# Microsoft WORD document is locked for editing by me



## TarfHead (16 Mar 2010)

Does anyone know of a way around this ?

When I open the document in WORD (Office 2003, Windows XP Professional), I get a message that the document is locked for editing by 'TarfHead', i.e. me.

I've tried Google for an answer, but no joy so far. There is no ~*.tmp file in the same folder, or in my /TEMP, nor in my WINDOWS/TEMP folders.

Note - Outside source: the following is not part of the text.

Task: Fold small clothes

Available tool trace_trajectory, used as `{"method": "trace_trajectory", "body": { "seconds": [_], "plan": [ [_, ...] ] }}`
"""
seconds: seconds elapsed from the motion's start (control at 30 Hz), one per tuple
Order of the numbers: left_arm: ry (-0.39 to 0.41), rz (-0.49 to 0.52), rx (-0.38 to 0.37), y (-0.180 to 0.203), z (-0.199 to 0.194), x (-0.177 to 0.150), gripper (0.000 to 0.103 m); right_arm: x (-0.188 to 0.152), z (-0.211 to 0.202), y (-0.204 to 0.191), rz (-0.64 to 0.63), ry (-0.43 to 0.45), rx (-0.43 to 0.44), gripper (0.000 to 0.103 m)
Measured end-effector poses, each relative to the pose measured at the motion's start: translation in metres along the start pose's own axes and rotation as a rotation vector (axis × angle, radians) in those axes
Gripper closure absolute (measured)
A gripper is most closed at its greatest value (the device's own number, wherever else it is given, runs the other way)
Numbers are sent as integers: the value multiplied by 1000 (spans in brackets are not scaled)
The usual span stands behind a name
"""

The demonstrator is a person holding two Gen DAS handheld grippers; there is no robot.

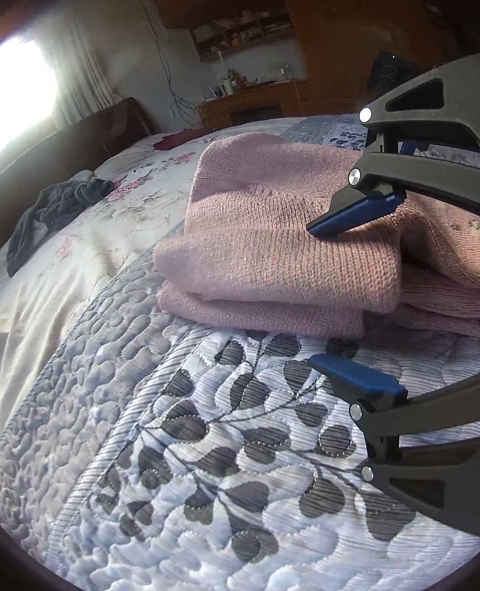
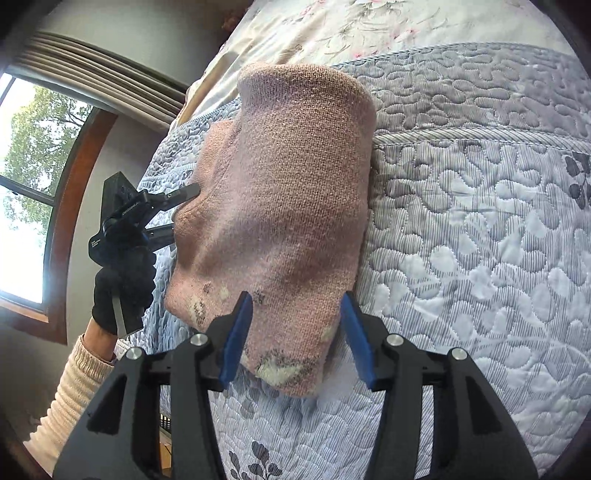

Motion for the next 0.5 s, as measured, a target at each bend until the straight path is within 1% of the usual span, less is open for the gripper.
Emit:
{"method": "trace_trajectory", "body": {
  "seconds": [0.07,0.17,0.2,0.27,0.33,0.37,0.43,0.47,0.5],
  "plan": [
    [1,9,-22,-2,6,1,33,4,5,3,-8,-8,-2,53],
    [-2,38,-35,1,13,1,29,12,8,10,2,-8,8,52],
    [-6,47,-46,4,15,1,29,16,10,11,13,-5,15,48],
    [-42,68,-101,11,21,-3,28,21,14,17,43,-1,42,46],
    [-47,112,-106,20,23,-7,23,26,19,20,59,-3,71,44],
    [-51,127,-98,23,26,-8,23,30,22,22,65,-2,78,42],
    [-61,132,-103,25,31,-7,23,36,29,26,79,5,78,31],
    [-66,139,-110,27,32,-6,23,40,33,27,85,7,74,30],
    [-69,152,-112,29,33,-6,24,43,39,29,92,3,80,24]
  ]
}}
Point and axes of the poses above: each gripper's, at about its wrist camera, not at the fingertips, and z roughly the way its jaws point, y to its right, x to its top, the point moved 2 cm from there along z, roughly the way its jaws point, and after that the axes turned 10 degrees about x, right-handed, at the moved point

I could 'Save As', delete original, and rename the 'Saved As', but there surely is a better solution ?


----------



## Towger (16 Mar 2010)

It is on a network or your local HD?


----------



## galleyslave (16 Mar 2010)

google is your friend

http://support.microsoft.com/kb/313472


----------



## TarfHead (16 Mar 2010)

Thanks, x2

The document is on a network.

I tried the actions suggested in the KB article. The error message now reads ".. _locked by 'another user' .._". There are no other 'owner files' in the directory.


----------



## galleyslave (16 Mar 2010)

if its on a network share its possible somebody else has it open.


----------



## galleyslave (16 Mar 2010)

try the additional steps  here

http://superuser.com/questions/30980/microsoft-office-document-is-locked-for-editing-by-another-user


----------



## MANTO (16 Mar 2010)

If word crashed follow here:

http://www.gmayor.com/what_to_do_when_word_crashes.htm


----------



## TarfHead (16 Mar 2010)

Thanks
Followed those links, and still no joy.

I'll settle for a Save As/Delete/Rename


----------



## AlbacoreA (17 Mar 2010)

If its opened by someone else on the network, and it crashes, and they don't reboot, it may he locked open on their machine until they restart.


----------